To the extent that an adversary is able to establish the relevance of post-sale activities, an alternate basis for exclusion of voluntary recalls or changes to package inserts, labels, and dosage levels is available under Federal Rule of Evidence 403.23 The risk that a jury would unfairly use evidence of a voluntary recall as an admission of liability or use evidence of changes to package inserts or labels as evidence of a product defect substantially outweighs any probative value. The potential for unfair prejudice from introduction of this evidence at trial warrants its exclusion.24

Direct Advertisements — Print, Media, and The Internet

An adversary also may attempt to admit a company’s direct advertising into evidence to show that the company failed to adequately warn the plaintiff about product-related risks. Direct advertising is fertile ground for the creation of “bad” company documents that may be used by a skilled adversary against a product manufacturer at trial. Television advertisements typically are short and use creative metaphors to imply effectiveness. Print advertisements usually include product-related risk information in smaller type, located somewhere other than in the primary advertising space. Even if displayed more prominently, approved summaries of product-related risks may be difficult for the average consumer to understand.

For many years, the learned intermediary doctrine has shielded drug and medical device manufacturers from liability for failure to warn claims.25 Under this doctrine, a drug or medical device manufacturer has a duty to provide product warnings only to the prescribing physician.26 The learned intermediary doctrine is premised upon the physician-patient relationship. Because patients rely on physicians to recommend and select treatment options based upon individual assessments, the physician (and not the manufacturer) is in the best position to warn the patient about any risks associated with the product. At least one state court, however, has carved out a new exception to the learned intermediary doctrine based on the manufacturer’s direct advertising. The New Jersey Supreme Court in Perez v. Wyeth Labs., Inc.,27 held that the learned intermediary doctrine did not apply to a drug manufacturer because of its direct advertising activities. Instead, the manufacturer had a direct duty to warn consumers of product-related risks.28 The result of recent challenges to the learned intermediary rule based on direct advertising remains uncertain.29

Notwithstanding increased direct advertising by drug and medical device manufacturers, the learned intermediary doctrine continues to be recognized in the vast majority of jurisdictions.30 Drug and medical device manufacturers should continue to defend against admission of direct advertising into evidence based on irrelevance and the danger of unfair prejudice under the Federal Rules of Evidence.31 Exclusion of such evidence is proper since the communication of warnings to the individual patient is irrelevant when the proper liability analysis applies only to physicians. Given the emergence of an exception to the learned intermediary doctrine, however, other defenses to the admissibility of direct advertising or Internet evidence deserve consideration. First, direct advertising by drug and device manufacturers implicates commercial speech protected by the First Amendment. Furthermore, the implicit authorization for patients to rely on sources other than physicians for product-related risks threatens the patient-physician relationship. Without the involvement of a physician to explain the information and to discuss product-related risks, patients may improperly substitute advertising promises for the judgment of their physicians.32

Petitioning for Government Redress

Drug and medical device manufacturers frequently interact to seek redress from the government, including the FDA. Skilled adversaries may seek to admit documentary evidence of these government petitions to show improper conduct or improper motives. Since these efforts by product manufacturers are likely to be chilled if admitted into evidence against them, the balancing test of Federal Rule of Evidence 403 and the Noerr-Pennington doctrine33 favor exclusion of the evidence.
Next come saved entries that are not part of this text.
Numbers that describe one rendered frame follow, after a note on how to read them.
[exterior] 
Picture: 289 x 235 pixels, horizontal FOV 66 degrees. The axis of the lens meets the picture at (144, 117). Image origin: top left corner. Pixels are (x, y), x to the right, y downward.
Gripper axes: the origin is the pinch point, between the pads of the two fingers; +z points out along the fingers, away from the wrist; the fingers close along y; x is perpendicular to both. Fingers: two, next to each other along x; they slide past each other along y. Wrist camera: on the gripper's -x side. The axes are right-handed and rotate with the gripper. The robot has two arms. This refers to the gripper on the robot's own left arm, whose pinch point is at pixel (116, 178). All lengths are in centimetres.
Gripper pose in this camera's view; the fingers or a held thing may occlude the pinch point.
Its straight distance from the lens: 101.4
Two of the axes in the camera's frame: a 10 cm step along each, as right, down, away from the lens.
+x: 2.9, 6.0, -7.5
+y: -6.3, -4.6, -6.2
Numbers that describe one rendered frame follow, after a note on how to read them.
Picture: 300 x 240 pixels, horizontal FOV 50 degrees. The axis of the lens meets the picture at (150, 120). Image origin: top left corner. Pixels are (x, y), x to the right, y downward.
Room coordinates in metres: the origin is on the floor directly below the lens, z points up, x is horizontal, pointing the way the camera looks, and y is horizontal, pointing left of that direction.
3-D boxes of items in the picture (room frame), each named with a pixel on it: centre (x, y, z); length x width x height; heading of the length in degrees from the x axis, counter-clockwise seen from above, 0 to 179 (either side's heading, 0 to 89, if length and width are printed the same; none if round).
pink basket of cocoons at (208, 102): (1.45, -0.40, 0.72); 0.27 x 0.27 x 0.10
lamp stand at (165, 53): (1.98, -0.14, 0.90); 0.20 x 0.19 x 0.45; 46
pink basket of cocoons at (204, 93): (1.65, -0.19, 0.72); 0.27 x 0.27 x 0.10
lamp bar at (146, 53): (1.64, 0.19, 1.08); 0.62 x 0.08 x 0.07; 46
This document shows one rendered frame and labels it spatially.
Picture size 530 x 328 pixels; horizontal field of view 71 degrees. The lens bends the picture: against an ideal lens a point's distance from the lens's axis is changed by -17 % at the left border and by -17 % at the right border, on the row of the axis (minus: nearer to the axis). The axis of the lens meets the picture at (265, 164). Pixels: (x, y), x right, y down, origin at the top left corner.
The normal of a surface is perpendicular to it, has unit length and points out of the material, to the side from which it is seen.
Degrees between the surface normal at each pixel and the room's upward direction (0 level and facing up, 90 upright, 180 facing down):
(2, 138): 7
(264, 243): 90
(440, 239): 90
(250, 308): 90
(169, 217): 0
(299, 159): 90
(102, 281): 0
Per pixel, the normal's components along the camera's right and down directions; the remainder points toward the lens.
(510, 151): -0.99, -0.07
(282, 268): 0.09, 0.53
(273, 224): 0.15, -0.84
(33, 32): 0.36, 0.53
Efforts by a product manufacturer to petition the government are generally immune from antitrust liability under the Noerr-Pennington doctrine. The Noerr-Pennington doctrine was first recognized in Eastern Railroad Presidents’ Conference v. Noerr Motor Freight, Inc.,34 and United Mine Workers of America v. Pennington,35 as a limit to the scope of antitrust laws as they affect constitutionally protected speech. The doctrine is intended to remove the chill to free speech posed by the threat of potential liability.36 The doctrine has been applied in contexts other than antitrust, including products liability.37 The Noerr-Pennington doctrine also has been applied in cases involving claims against a drug manufacturer for alleged anticompetitive conduct premised upon government petitioning activity.38

Although not a rule of evidence precluding admissibility, the Noerr-Pennington doctrine buttresses arguments for excluding evidence of government petitioning activities by drug and device manufacturers under Federal Rule of Evidence 403. Despite their marginal relevance to the case, documents regarding these efforts by manufacturers can contribute to an impermissible inference of liability drawn by a jury that implies improper motive or conduct from the evidence. Courts have considered evidence of petitioning activities directed to the government presumptively prejudicial to a defendant’s First Amendment rights.39 As such, any probative value that attaches to this evidence is substantially outweighed by the danger of unfair prejudice, confusing the issues, consuming time, or misleading the jury.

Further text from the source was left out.